音乃瀬奏が2026年4月21日に配信した「【生誕ライブ振り返り】うおおおおライブからただいまああ」は、前夜の誕生日3D LIVEを見終えたあとにそのまま開きたくなる振り返り枠だった。ライブ本編の熱をもう一度なぞるだけではなく、終演後にどんなテンションで戻ってきたのか、何に手応えがあって何に悔しさが残ったのかがかなり率直に出ている。
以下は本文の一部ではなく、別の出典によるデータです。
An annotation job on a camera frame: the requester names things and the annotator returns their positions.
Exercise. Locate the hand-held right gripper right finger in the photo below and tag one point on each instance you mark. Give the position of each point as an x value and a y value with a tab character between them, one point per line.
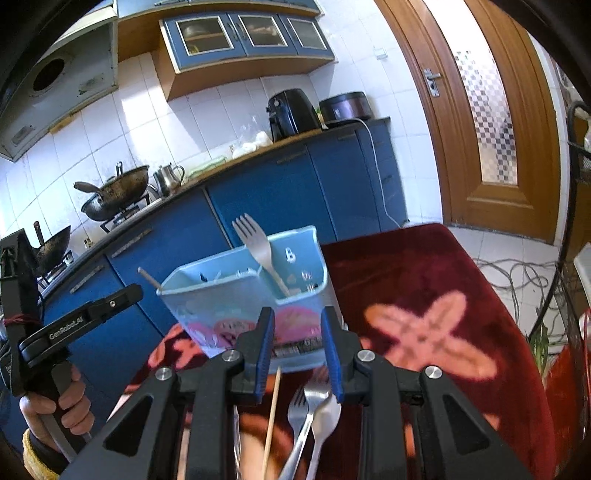
332	353

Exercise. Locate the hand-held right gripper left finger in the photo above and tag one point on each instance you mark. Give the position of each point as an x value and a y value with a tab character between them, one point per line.
267	344

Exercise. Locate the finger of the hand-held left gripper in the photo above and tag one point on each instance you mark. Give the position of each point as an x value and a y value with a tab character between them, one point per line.
117	300

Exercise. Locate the light blue utensil holder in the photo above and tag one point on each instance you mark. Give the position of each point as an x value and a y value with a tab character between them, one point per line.
221	295

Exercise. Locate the metal spoon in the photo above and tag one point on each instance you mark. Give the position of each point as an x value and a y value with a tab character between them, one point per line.
325	422

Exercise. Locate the wooden chopstick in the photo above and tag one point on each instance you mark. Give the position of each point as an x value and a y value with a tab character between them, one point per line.
148	279
272	415

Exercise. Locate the person's left forearm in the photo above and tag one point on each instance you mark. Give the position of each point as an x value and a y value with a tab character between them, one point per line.
39	454

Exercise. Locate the person's left hand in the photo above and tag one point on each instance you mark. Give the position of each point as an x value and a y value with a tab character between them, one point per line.
69	408

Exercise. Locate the small dark wok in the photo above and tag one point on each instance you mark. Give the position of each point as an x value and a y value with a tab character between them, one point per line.
51	249

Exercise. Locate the beige fork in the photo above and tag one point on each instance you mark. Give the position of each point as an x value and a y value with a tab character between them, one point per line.
257	247

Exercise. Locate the large dark wok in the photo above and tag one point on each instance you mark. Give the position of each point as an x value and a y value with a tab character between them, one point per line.
117	189

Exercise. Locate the metal spatula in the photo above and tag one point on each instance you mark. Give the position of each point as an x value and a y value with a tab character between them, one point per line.
85	187

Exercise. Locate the red flower print blanket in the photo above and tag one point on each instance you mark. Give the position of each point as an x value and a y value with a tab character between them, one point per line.
415	267

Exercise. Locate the metal kettle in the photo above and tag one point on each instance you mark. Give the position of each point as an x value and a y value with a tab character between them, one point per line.
168	180

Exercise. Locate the blue kitchen base cabinets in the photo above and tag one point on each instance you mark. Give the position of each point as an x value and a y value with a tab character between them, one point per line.
258	184

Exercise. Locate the clear plastic bag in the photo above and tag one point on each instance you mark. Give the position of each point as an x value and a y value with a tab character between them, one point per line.
251	141

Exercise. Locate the range hood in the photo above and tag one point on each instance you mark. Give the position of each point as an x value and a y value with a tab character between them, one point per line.
60	92

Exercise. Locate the black air fryer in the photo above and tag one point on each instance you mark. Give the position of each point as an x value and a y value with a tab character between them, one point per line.
291	115

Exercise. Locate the dark rice cooker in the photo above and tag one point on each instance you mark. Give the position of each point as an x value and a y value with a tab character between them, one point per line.
346	108

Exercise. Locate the wooden door with glass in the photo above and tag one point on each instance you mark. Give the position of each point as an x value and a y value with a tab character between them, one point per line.
466	138

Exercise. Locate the blue wall cabinet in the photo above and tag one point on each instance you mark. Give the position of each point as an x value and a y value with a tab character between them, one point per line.
249	37

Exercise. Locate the wall socket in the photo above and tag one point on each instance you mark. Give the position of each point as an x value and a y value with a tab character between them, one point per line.
380	52
最初から空気はかなりラフだが、話している中身は濃い。スタッフや関係者への連絡を返していたら深夜になったこと、朝から別の収録で歌ってきたこと、ライブ直後でまだコメントを全部追い切れていないことまで、そのままこぼしながら進むので、祝祭の翌日らしい余韻がよく見える。大きなライブをやり切ったあとに少し息を整えながら振り返る時間として、かなり気持ちのいい枠になっていた。

ライブの熱がそのまま残る振り返り枠

この配信でまず印象に残るのは、音乃瀬奏が「もうライブから帰ってきた」と言いながら、その高揚をまだ手放していないところだ。前夜の本番が終わってすぐ休みに入るのではなく、Xで挨拶を返し、スタッフとのやり取りを続け、そのまま翌日の枠へつないでいる。ライブそのものが大きかったぶん、終わったあともすぐ日常に戻り切らない感じがそのまま残っていた。
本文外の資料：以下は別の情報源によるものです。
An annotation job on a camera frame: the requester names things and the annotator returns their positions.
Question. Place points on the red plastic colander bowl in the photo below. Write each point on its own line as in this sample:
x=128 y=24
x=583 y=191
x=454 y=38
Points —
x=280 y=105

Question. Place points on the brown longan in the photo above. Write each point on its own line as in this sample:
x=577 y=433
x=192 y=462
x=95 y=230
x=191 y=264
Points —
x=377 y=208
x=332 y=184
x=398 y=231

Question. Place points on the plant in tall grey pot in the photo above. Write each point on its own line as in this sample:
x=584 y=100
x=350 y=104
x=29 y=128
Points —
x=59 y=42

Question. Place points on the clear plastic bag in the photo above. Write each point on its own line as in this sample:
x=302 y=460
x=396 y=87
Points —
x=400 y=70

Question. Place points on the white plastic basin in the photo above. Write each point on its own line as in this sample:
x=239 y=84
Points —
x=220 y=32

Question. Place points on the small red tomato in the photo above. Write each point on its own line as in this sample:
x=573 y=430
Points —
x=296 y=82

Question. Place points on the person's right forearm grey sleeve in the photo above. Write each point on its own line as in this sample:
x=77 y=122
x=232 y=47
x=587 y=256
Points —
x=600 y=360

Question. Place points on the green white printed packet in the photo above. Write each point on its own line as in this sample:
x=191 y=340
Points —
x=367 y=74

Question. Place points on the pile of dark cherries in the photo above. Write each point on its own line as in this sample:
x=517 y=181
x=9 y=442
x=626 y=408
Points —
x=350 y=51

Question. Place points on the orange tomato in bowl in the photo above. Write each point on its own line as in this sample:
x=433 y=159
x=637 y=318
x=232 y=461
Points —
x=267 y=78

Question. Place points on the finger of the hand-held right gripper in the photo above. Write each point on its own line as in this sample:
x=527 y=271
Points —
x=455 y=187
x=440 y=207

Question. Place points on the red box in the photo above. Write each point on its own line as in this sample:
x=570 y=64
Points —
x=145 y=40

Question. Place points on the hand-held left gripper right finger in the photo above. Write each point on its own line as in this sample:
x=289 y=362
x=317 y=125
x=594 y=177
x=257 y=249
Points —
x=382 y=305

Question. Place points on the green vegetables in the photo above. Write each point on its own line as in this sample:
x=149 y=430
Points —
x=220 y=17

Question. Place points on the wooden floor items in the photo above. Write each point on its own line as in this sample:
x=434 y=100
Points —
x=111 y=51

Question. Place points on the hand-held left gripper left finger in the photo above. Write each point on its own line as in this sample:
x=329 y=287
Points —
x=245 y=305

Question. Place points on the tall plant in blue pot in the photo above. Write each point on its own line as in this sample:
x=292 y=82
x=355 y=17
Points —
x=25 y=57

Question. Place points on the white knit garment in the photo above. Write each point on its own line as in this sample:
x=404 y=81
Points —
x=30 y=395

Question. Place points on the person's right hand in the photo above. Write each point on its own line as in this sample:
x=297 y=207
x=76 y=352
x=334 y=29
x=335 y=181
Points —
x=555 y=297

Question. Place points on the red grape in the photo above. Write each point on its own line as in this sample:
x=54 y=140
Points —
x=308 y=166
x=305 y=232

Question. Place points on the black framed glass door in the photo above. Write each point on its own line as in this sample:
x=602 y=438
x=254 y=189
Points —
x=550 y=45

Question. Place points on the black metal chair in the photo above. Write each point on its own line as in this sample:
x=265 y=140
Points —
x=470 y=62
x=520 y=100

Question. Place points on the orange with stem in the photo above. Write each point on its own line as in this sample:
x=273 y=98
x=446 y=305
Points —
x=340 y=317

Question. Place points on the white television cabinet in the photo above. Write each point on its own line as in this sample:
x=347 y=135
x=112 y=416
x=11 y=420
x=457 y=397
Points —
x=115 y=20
同時に、テンションだけで押し切らないのもよかった。お風呂にちゃんと入って体を休めたことや、ボイトレの先生からもらった入浴グッズの話まで交えながら、ライブの後始末をひとつずつ話していくので、きらびやかな本番の裏にあった地道さも見えやすい。晴れ舞台の直後なのに妙に距離が近く感じられるのは、この生活感があるからだと思う。

『火炎』の難しさとゲストパートの考え方

中盤で特に面白かったのは、「火炎」の裏話だ。音乃瀬奏は最初に上がってきた参考動画を見て、かなり激しい振り付けに驚いたと振り返っていた。しかも曲そのものが難しい上に、生歌で踊りながら成立させる必要がある。そこで振り付けを削って今の形に落とし込んでもらったと話していて、本番ではさらっと流れていった見せ場にも、かなり現実的な調整が入っていたことが分かる。

この話がよかったのは、単に「大変でした」で終わらなかったところだ。難しいから弱める、ではなく、生歌でどう成立させるかを考えた結果として今の演出になったと見えてくる。前夜のライブ記事では華やかさが先に立っていたが、この振り返り枠を見たあとだと、あのステージの見え方が少し変わる。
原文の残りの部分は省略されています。